● Task prompt:
Find the word "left" in the data, then copy each line where it is found.

*** Data below ***

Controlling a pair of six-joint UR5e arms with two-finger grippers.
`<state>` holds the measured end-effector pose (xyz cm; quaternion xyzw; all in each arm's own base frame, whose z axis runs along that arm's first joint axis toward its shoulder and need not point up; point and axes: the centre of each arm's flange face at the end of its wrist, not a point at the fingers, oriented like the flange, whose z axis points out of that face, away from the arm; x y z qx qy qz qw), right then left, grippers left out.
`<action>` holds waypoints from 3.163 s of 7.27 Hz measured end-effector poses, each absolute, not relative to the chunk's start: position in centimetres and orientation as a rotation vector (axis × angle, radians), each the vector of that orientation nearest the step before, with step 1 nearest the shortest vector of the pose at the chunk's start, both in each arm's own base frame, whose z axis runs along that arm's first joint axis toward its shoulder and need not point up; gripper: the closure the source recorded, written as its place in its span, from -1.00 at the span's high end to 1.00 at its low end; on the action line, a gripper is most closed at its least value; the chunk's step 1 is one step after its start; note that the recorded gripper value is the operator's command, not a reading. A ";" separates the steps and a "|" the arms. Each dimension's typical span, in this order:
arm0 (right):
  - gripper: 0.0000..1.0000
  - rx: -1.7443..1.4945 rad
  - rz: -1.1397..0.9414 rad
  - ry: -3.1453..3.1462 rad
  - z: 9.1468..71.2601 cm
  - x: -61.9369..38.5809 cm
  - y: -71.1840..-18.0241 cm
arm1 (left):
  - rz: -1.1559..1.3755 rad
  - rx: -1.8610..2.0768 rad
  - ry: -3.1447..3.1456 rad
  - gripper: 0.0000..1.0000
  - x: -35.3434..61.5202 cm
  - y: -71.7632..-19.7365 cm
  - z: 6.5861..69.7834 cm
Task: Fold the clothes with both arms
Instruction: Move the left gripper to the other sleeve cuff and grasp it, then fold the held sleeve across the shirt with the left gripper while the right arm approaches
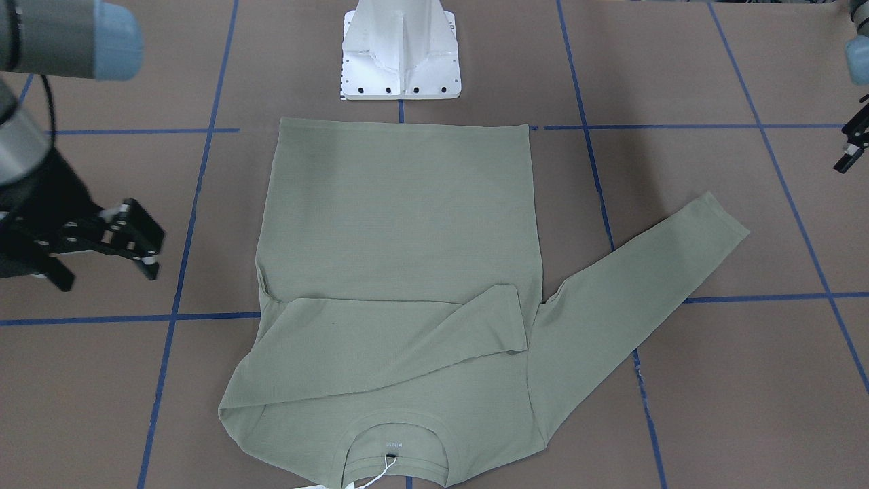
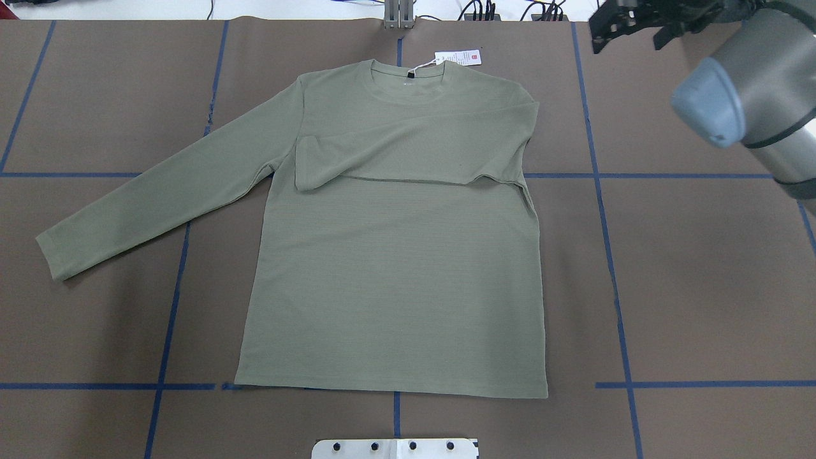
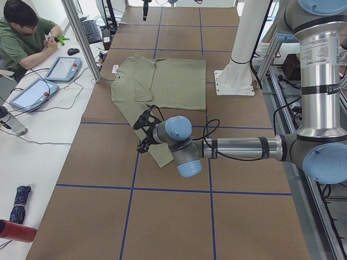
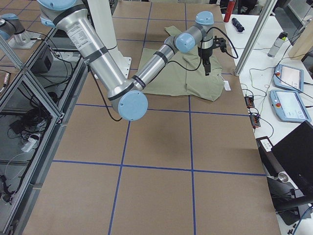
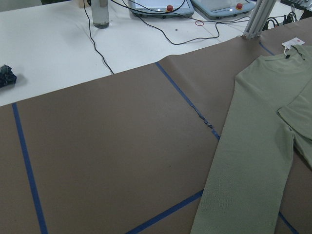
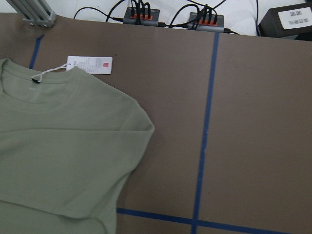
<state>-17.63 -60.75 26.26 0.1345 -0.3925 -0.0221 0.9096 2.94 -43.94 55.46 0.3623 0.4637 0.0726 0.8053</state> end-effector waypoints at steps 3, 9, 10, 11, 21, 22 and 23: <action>1.00 0.276 -0.165 -0.821 36.9 -5.8 -58.4 | 0.168 0.671 0.961 1.00 14.6 -40.6 56.7; 1.00 0.255 -0.148 -0.818 40.6 -2.9 -55.1 | 0.227 0.584 0.844 0.39 24.3 -35.2 62.3; 1.00 0.254 -0.147 -0.818 40.7 -2.8 -55.0 | 0.228 0.583 0.837 0.05 24.3 -35.1 62.7; 1.00 0.251 -0.146 -0.817 40.9 -2.8 -54.9 | 0.227 0.582 0.835 -0.31 24.3 -35.1 62.7; 1.00 0.231 -0.136 -0.809 42.1 -2.7 -54.4 | 0.190 0.626 0.848 -1.00 23.8 -36.0 61.1; 1.00 0.217 -0.130 -0.803 43.0 -2.6 -54.0 | 0.158 0.677 0.879 -1.00 23.6 -37.5 58.4; 1.00 0.202 -0.120 -0.785 44.2 -2.4 -53.6 | 0.092 0.727 0.939 -1.00 24.0 -39.9 54.8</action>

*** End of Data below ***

● Solution to the problem:
`<state>` holds the measured end-effector pose (xyz cm; quaternion xyzw; all in each arm's own base frame, whose z axis runs along that arm's first joint axis toward its shoulder and need not point up; point and axes: the centre of each arm's flange face at the end of its wrist, not a point at the fingers, oriented like the flange, whose z axis points out of that face, away from the arm; x y z qx qy qz qw), right then left, grippers left out.
arm1 (left):
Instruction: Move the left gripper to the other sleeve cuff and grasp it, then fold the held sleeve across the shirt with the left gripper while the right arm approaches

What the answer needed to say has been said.